--- What you should do ---
If a line of the records contains the string "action", copy it out.

--- Records shown ---
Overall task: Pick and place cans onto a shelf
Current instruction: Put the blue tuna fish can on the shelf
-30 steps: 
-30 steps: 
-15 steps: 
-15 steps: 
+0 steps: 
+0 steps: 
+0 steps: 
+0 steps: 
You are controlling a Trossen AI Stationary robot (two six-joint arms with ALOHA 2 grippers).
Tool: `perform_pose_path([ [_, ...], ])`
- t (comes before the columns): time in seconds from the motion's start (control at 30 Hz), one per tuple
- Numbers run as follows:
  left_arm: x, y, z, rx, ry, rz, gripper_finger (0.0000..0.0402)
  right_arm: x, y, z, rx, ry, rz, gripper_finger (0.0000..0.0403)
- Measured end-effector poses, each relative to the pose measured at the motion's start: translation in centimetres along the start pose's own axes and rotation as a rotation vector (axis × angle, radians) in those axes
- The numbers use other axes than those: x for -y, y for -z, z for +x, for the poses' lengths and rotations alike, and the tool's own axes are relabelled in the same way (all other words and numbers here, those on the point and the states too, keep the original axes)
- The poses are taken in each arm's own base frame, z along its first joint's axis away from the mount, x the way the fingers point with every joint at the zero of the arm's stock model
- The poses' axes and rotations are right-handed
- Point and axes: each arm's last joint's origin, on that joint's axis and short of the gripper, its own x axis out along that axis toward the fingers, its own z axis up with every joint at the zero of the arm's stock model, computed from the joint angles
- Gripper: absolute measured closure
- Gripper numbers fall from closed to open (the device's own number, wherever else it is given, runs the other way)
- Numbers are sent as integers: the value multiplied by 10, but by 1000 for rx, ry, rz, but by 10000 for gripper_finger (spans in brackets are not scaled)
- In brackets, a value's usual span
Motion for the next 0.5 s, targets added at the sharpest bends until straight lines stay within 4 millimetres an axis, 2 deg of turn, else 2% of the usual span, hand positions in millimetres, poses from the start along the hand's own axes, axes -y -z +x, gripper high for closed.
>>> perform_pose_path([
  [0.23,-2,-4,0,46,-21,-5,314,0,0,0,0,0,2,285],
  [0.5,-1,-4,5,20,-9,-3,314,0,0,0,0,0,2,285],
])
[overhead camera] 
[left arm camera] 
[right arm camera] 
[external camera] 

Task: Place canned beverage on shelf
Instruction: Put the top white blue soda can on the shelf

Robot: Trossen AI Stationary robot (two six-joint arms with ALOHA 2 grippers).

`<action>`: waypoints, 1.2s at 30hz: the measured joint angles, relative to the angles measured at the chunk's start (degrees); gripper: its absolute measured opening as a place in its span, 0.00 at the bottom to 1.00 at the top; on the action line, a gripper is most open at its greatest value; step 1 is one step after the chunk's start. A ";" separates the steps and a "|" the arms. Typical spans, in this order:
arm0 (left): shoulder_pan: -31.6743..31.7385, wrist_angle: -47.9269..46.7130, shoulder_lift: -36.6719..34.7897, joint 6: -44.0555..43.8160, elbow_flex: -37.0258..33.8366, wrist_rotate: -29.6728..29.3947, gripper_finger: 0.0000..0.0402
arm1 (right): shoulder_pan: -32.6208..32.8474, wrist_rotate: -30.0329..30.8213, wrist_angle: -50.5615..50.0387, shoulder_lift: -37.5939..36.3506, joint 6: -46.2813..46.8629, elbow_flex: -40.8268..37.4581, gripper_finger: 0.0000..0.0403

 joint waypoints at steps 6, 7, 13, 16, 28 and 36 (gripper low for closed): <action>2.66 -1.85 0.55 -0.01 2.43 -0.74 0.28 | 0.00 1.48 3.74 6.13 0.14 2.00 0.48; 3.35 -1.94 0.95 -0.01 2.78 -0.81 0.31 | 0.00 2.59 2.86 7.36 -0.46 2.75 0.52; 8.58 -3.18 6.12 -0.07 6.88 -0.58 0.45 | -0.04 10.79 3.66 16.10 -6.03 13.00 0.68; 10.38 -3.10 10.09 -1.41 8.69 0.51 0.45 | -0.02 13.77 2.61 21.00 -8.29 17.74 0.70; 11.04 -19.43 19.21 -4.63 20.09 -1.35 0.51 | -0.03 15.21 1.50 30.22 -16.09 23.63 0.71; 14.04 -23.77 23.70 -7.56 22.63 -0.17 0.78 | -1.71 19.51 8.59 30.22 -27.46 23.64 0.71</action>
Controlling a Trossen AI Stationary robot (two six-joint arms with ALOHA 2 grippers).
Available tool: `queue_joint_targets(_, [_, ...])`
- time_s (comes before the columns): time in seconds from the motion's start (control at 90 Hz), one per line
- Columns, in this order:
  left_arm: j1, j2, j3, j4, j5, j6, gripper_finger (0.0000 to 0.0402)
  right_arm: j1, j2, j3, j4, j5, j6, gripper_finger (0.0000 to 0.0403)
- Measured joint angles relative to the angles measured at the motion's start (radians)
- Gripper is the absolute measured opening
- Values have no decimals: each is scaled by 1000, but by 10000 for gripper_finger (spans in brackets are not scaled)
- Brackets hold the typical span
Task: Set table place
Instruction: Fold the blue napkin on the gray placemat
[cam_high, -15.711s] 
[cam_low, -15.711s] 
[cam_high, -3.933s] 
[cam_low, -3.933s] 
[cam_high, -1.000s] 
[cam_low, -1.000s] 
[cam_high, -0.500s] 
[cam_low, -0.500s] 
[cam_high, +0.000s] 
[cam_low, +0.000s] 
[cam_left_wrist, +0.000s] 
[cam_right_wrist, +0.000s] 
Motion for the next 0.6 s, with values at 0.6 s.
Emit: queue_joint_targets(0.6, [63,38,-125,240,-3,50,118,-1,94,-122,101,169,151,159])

--- Expected answer ---
`<action>`: waypoints, 1.2s at 30hz: the measured joint angles, relative to the angles measured at the chunk's start (degrees); gripper: its absolute measured opening as a place in its span, 0.00 at the bottom to 1.00 at the top; on the action line, a gripper is most open at its greatest value; step 1 is one step after the chunk's start. A ";" separates the steps and a "|" the arms. Typical spans, in this order:
 joint waypoints at steps 6, 7, 13, 16, 28 and 36 (gripper low for closed): <action>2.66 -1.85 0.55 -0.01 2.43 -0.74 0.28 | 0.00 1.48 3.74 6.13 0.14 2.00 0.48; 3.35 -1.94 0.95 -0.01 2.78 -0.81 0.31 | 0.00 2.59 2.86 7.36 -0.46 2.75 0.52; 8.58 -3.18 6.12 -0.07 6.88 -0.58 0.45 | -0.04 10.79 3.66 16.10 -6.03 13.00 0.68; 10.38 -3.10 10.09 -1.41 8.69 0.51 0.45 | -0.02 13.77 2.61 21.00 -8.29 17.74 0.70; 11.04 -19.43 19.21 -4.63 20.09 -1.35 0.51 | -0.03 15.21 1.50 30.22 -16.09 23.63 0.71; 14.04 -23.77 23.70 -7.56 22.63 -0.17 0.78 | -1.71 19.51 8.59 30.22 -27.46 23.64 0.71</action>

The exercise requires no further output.